这样能减少大半不必要的猜疑和忮忌,郁照也认了。
连衡摸着她头顶,“头发都捂乱了,我给你理一理。”
郁照不反抗,静静等他理完。
连衡:“都是因为你要刻意避着,所以我还要打点。”
府中不会有人告诉祝怀薇关于她的来去。
郁照觉得屈辱,要这么躲躲藏藏遮遮掩掩。
连衡错愕道:“可这都是阿照当初提醒我的,现在总不能自己都不遵守了吧?”
郁照反应淡淡。
另一厢,祝怀薇约叶家娘子小聚,叶家娘子也即将出嫁,别提多关心她的婚后生活。
祝怀薇苦叹:“没什么好好奇的,也就那样,相敬如宾,一切和睦。
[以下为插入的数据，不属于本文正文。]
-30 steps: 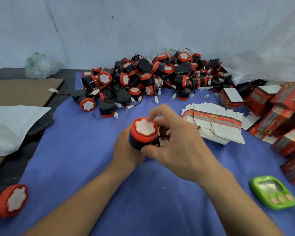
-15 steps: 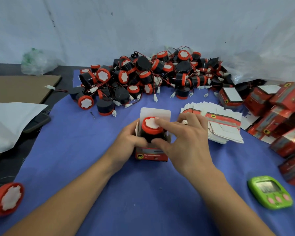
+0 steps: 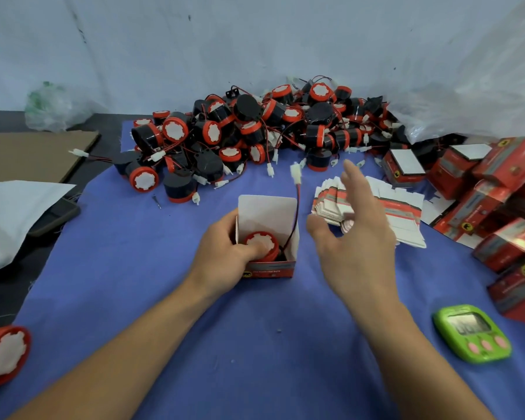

”
是相敬如宾还是相待如冰,只有她自己感受得清楚,但这样可笑的处境,祝怀薇吐不出口。
而叶家娘子可是和她相知相伴一起长大的,她细微的不悦还是引起了这人的怀疑。
“他一个病秧子,想必也很难对你热情,当初也是劝过你的,你不肯听。”
祝怀薇不打算反驳,唤来小厮,招呼他们来上酒。
出阁前,她的确是大家闺秀,可这不表示她不会借酒浇愁。
祝怀薇给自己斟上一杯,看了看叶家娘子,对座的人也不甘示弱,跟着她的动作倒酒。
她怎会想到,这一饮,会出大事。